Jim Moran: And I'm sure a lot of leaders wish they didn't have to have this system in place cause it costs money and probably 75 or 80% of them don't actually see a whole lot of value in it other than just getting onto bids lists so they could sell to people. But for that kind of work you do, you could actually show them how they could get a lot more out of their system if they were better communicators. And more, let's see, what's the word? Effective. We need more effective leaders. So leadership as we said earlier, really is this the core of a management system that drives the system. And of course your world. You talk a lot about leaders having to walk the talk. So if there are procedures, and many organizations have lots of them, you want to make sure that top management is using them as well, following the procedures, using the non-conformance and corrective action tools rather than just yelling at somebody, telling you to fix the problem. So I think your work would certainly show organizations through better leadership, how to get more value, more return on investment if you will, out of their ISO system.
Howard Fox: You know, I'm curious, since we've gotten to know each other back in February when we did our first podcast and I've been, you know, keeping an eye on via LinkedIn, and I know you on your website you've got a lot of content, blogs and both include the written content as well as, audio or a video content. So your content is showing up on LinkedIn, which is again, one of the tools I use. So, and by the way, folks, if you are listening to this podcast, check out Jim Moran on LinkedIn. If you do just a search on Simplify ISO, you'll find his company page. And Jim's has, weekly, correct me if I'm wrong, but weekly, there's a new podcast going up about some topic pertinent to the ISO space.
Jim Moran: I'm pretty sure we just passed the 50 mark.
Howard Fox: 50?
Jim Moran: Yeah. 50 videos up there. Some of them are actual content videos on what was clause eight, what's clause seven, what's clause six. But once we got past those seven clauses is, the following 40 or so 45, are just tips on either how to make your system simpler or just management tips in general. You know, there all kinds of topics.
Howard Fox: What issues are still on the table for the company, the leadership team, when it comes to managing a quality system that could be impacted for the better, with more effective communication from management through, from leaders down into the organization. What are some of those issues that companies are facing today, how leaders do their worker can result in a more positive outcome?
Jim Moran: Yeah, I mentioned, I've been around this world since 1992 and in 1996, I saw my first survey, of the results of that exact question. What is making you crazy with ISO, and the three, the top three things were document control and back then the systems were very documented heavy. Now, the second thing was not closing out non-conformances in time, and what that can result in, by the way, Howard is mistake or problem products getting out to the customer or a service being delivered in properly without being fixed, then the third thing, was in this thing called the internal audits, not getting them done on time or people being stressed out during audits when the registrar comes, that kind of stuff. And that was 1996, 20 years later, actually 30 years later, 20 years later, sorry about my math. BSI did a survey of 250,000 audits.

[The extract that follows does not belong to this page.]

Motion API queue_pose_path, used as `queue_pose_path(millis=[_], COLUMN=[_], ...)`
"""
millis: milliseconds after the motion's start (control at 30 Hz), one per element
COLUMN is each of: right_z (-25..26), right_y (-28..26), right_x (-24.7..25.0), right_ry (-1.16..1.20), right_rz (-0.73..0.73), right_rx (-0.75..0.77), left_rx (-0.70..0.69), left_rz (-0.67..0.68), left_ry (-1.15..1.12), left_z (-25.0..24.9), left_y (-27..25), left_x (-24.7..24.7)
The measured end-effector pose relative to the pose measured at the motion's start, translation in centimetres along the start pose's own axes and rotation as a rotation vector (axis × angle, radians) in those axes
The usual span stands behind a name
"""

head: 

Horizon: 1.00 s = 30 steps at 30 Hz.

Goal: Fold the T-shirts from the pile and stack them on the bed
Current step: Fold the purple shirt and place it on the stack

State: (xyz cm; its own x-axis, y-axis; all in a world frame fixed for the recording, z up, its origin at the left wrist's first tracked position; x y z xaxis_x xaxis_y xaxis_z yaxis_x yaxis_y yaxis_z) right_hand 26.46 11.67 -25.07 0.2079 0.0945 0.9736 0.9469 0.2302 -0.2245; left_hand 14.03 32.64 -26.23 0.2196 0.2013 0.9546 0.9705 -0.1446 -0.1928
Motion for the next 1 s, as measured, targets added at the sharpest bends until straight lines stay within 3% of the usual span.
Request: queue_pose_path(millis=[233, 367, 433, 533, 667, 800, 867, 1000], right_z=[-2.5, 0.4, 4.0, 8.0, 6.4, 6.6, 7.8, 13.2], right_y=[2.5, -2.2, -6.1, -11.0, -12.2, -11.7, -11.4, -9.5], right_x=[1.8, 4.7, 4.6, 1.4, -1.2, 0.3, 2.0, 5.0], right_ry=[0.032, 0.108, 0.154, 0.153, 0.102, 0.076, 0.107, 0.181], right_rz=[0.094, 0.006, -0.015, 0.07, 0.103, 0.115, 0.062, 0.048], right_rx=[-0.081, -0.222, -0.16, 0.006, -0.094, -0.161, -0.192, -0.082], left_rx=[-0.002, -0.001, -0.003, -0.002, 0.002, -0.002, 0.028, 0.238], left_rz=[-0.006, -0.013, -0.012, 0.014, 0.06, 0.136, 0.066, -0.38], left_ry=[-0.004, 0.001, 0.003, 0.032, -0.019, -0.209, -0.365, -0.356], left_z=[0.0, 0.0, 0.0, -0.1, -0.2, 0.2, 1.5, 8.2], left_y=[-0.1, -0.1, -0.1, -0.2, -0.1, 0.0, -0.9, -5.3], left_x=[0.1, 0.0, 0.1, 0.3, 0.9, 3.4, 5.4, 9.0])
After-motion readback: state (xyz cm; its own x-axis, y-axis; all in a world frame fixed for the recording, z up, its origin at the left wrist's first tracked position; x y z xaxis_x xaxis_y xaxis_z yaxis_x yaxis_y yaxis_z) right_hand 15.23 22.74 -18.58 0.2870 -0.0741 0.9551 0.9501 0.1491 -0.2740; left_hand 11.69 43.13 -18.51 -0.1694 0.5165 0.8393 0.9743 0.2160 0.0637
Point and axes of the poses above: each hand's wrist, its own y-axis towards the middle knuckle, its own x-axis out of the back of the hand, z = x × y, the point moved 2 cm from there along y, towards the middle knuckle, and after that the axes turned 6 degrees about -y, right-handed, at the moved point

Jim Moran: They analyzed 250,000 audits over a three year period. They have 80,000 clients, and they looked at the audits for year one, year two, year three, and they found unbelievably, 20 years later. And with all the automation that's happened in every other darn thing, the top three problems are still exactly the same. Document control, not closing out, non-conformances, and this and this thing with audits. I have to say management plays a pretty big role in this since they, are the core of the system and a lot of them through better communication or better leadership style would probably be more aware of these things that are going on. Some leaders need to inquire about what sorts of radar they have in their company as well. How do they know things are going, either get tipped over to not confirming or how well are things running? And it's important that we acknowledge the fact that things haven't changed, and things haven't really gotten radically better in any area. So leaders need to take, as I mentioned earlier, need to take responsibility for the effectiveness of the system. And that's one of the requirements of the standard. They have to demonstrate leadership and commitment by taking accountability for the effectiveness, the management system, and communication is just such a huge part of that too.
Howard Fox: You know, it seems to me that a leader or a manager can help minimize, alleviate these, these items, these non-conformances, documentation, closing out incidents that, more effective communication. So, having communication go, it would be nice to say seamlessly down through the organization, but what gets communicated at the leadership level, gets communicated down into the organization. We've heard, anecdotes over the years of what I say to you and you say to the person, you know, your neighbor, your neighbor says to their best friend, that message kind of deteriorates after a bit. That if we can improve the communication and create an opportunity for it to flow down through the organization, back up, improve it overall, then we can, it sounds like what you're saying, reduce those non-conformances and the incidents, and we're going to be more able to, when we have to get re-certified every year, or whatever, we're more in a position to, it's not as gut-wrenching because hey, we've got everything. We've got our documentation, we're doing what we said we're going to do. And when you come, when the registrar comes in to do a sort of recertification that it indeed happens. It just happens.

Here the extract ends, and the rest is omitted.